139 Un cas peut se présenter, c’est celui où l’un des époux se mêle des affaires de l’autre. Il faut distinguer selon qu’une telle situation est de droit (I) ou de fait (II).
I. L’exercice de droit des pouvoirs d’un époux par l’autre
140 Ce droit peut découler d’une convention entre les époux ou d’une décision judiciaire.
141 Délégation de pouvoirs. – Un conjoint peut parfaitement donner mandat à l’autre de gérer ses propres (C. civ., art. 218 et art. 1431). On applique alors les règles du mandat puisque l’article 1431 y renvoie expressément : « les règles du mandat sont applicables ». Notable exception à cette application du droit commun du mandat, celle contenue in fine dans ce même article : « L’époux mandataire est, toutefois, dispensé de rendre compte des fruits, lorsque la procuration ne l’y oblige pas expressément » ; alors que l’article 1993 dispose de l’inverse.
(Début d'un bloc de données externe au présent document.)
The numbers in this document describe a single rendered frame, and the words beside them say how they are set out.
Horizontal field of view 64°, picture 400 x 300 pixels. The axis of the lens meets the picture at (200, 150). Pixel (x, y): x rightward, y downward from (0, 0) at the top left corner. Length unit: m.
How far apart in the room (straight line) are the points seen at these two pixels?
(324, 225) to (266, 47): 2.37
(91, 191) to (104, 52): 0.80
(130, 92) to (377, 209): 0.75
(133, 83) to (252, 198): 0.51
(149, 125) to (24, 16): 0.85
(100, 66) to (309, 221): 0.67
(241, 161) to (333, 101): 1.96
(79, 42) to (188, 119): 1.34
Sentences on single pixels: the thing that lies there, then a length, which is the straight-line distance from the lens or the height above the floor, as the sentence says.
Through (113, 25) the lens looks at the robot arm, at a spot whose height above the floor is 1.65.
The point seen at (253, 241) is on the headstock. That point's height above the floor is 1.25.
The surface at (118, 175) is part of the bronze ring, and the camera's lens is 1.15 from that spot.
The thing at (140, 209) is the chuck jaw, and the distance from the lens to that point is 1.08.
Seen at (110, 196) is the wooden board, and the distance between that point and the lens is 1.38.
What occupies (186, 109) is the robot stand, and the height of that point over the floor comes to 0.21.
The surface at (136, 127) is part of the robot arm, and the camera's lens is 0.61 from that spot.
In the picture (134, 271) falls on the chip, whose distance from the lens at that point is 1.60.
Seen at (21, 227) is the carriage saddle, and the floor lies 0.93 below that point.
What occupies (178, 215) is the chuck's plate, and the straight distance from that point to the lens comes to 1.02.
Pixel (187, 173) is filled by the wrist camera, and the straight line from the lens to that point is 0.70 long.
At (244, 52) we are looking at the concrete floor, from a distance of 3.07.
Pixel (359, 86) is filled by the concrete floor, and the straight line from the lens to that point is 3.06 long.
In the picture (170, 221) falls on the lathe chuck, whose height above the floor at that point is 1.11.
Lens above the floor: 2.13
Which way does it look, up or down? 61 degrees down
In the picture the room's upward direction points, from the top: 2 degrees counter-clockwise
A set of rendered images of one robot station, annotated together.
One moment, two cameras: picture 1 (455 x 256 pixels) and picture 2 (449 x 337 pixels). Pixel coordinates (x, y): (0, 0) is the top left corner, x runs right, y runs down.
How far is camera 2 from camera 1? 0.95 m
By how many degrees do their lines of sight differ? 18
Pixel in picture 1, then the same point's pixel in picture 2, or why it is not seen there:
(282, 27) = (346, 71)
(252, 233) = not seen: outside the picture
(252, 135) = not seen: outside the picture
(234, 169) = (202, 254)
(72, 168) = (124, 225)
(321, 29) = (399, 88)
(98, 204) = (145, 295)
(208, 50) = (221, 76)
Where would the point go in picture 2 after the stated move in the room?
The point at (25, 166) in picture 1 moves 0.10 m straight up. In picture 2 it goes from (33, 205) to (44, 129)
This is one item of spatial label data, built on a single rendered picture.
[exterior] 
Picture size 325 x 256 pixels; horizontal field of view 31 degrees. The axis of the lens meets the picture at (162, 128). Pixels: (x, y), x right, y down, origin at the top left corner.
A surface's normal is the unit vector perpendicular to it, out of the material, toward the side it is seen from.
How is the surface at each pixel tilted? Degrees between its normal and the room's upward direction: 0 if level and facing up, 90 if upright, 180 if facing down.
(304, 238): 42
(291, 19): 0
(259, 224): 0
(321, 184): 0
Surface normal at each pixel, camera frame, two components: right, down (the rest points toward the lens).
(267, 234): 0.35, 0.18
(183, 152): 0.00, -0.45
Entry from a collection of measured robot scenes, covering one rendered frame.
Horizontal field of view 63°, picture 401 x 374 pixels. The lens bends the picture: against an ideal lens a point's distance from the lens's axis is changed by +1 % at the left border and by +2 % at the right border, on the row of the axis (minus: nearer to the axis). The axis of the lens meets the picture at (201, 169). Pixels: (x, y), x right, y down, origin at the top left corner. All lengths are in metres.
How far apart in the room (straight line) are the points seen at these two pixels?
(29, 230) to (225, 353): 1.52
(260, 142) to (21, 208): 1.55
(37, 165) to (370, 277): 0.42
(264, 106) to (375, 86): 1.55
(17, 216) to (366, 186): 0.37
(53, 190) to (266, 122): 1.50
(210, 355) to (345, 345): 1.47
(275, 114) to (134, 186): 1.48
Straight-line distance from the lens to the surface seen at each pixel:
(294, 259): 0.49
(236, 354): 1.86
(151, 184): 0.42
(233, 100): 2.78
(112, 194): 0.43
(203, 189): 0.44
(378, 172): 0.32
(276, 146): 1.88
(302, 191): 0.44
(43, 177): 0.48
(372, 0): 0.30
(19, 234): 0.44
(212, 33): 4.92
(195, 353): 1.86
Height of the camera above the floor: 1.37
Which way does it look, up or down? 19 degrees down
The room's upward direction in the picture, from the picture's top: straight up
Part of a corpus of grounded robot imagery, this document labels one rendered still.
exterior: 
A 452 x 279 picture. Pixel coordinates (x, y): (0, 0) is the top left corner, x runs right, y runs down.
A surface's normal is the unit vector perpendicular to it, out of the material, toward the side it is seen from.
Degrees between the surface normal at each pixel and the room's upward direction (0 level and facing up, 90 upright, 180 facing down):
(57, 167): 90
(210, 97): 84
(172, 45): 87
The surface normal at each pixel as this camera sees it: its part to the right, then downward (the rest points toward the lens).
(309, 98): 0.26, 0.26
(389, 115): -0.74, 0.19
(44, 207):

Néanmoins, le droit contemporain conçoit cette possibilité comme une exception qu’autorise le nouveau principe mais qui ne doit pas être contournée par voie conventionnelle. Ainsi, la loi interdit de prévoir dans le contrat de mariage l’ancienne clause d’unité d’administration (abrogation des anciens articles 1505 à 1510) mais autorise ce procédé après le mariage. Contrairement aux apparences, il n’y a pas de contradiction.